Do we care enough about bias?

- Introduction/What is bias?
- Survivorship bias — a brief story
- Sample bias
- Non-technical overview of Bias-Variance trade-off in Machine Learning models
Introduction/What is bias?
In short, we can define bias as the situation in which the information received is not the real one, but the one extracted from a particular point of view. The problem is that it can cause humans to be directed without realizing to a way of thinking that we might not have reached if we had all the information.
It is important to remember that bias can be intentional or unintended.
Survivorship bias — a brief story
In order to explain the first type of bias I am going to discuss, I will summarize a story that occurred a long time ago.
During World War II, Abraham Wald (statistician of the Statistical Research Group), worked applying statistical methods to different war problems. One of the problems he faced was trying to determine which part of the planes had to be reinforced, in order to reduce the number of planes shot down.
Following the observation of hundreds of warplanes, it was seen that most of the planes had a higher concentration of shots on the wings and body of the plane, as well as other parts of the plane. However, the engines saw few or no impacts.
Because of this, those parts of the aircraft were reinforced but the results remained the same or even more evident.

At this moment they realized. It was the Survivorship bias!! Contrary to what was thought, the engines had to be reinforced, not the wings and the body. Why? The planes that were being analyzed were only those that arrived back and were not shot down. Because of the Survivorship bias, we were forgetting a large part of the aircraft population in the sample that was analyzed, since those analyzed had gone through a ‘pre-selection’ process (coming back from battle).
Sample bias
A historical example would be the result of the American elections of 1936. Literary Digest magazine collected information on more than 2 million people through postal surveys (which is actually a HUGE sample).
It was strongly predicted that President Alf Landon was going to win the elections broadly against Franklin Roosevelt. Which was the result? Exactly the opposite. Why? Because the sample was poorly selected! The sample was totally unbalanced, so it differed from the population it was intended to represent. The vast majority of the people who filled out this form were readers of the magazine, supplemented by records of the registered automobile and telephone users.
Because of this, there was an over-representation of wealthy people, which as a group, are more likely to vote for the Republican candidate.
Curiously, a poll made after that with less than 200 individuals correctly sampled, predicted the correct outcome of the elections. Isn’t it awesome? This might give us an idea of how important it is selecting the data before going towards anything else.
Non-technical overview of Bias-Variance trade-off in Machine Learning models
What bias-variance trade-off actually means?
Normally, as the flexibility of our function (f̂ ) increases, it’s variance increases and its bias decreases.
Imagine we are running simple linear regression over a data set to predict the height of a person based on his weight. No matter how well we fit our line (Ordinary Least Squares), the straight line is never going to have the flexibility to capture the true relation between the variables we are working with. This is also called bias.

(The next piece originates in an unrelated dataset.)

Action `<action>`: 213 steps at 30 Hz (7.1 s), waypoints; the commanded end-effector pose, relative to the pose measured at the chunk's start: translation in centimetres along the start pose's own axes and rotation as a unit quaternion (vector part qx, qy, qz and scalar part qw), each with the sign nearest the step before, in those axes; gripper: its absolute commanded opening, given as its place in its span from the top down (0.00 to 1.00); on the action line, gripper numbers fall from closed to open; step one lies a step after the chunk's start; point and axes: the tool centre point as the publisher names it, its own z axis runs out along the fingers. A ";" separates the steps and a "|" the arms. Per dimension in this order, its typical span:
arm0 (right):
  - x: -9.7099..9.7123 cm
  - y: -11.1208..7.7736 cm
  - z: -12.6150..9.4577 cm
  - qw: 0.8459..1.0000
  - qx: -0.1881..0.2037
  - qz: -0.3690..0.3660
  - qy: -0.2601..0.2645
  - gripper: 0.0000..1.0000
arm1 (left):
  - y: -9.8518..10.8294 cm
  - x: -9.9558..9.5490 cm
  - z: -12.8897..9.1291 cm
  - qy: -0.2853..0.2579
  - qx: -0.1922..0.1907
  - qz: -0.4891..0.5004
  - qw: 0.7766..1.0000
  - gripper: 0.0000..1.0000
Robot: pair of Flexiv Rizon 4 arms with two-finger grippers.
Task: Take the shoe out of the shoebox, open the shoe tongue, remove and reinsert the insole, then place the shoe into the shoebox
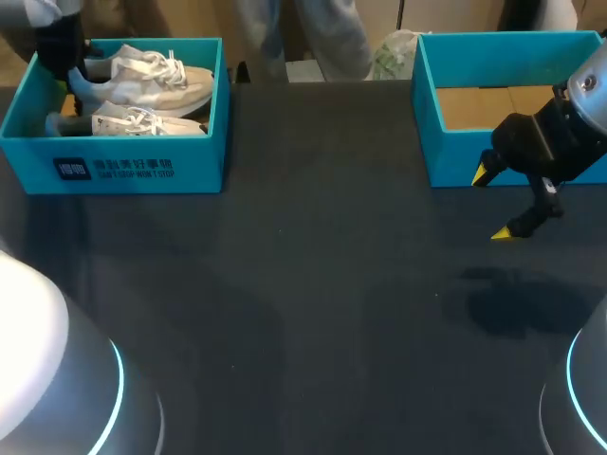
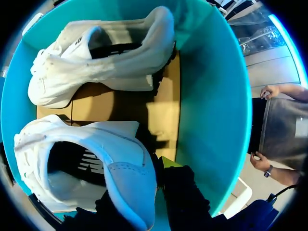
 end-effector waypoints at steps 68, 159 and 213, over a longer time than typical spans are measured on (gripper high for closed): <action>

On the other hand, we could use a super flexible line that passes over almost all the data points. This would for sure considerably decrease our bias. But… what about the variance?

If we calculate the Sum of Squares for both models, the flexible line clearly wins. But, hold on, we have to remember that this Sum of Squares is calculated on our training dataset. We actually want to calculate what is the error with a completely new dataset (Test dataset). Let’s see what happens if we input brand new data:

With the new data, we can see that the simple model does a much better job than the flexible one, that completely misses in the test data.
The difference in fits between datasets is called variance (of the model). The squiggly line fitted so closely the training data.
We call this overfitting, which will lead to a high variance in the model, which means that if we input new data and fit a new function, it would be quite different from the estimated function for the fist data set. With a more rigid model like simple linear regression, the estimated function for the new data set would remind almost the same.
An overfitted model will lead to high variance, as the prediction will be farther away (increasing the error) from the real dependent value when inputting new data (where the same feature values can perfectly show a different output) than a simpler model would do.
The ideal algorithm has low bias, so it can accurately approximate the true relationship between the dependent and independent variables. On the other hand, it has low variability, which means that it gives us consistent predictions across different datasets. For this, we will need to find the “sweet spot” between a simple model and more complex models.

“The most important aspect of statistical analysis is not what you do with the data, it’s what data you use”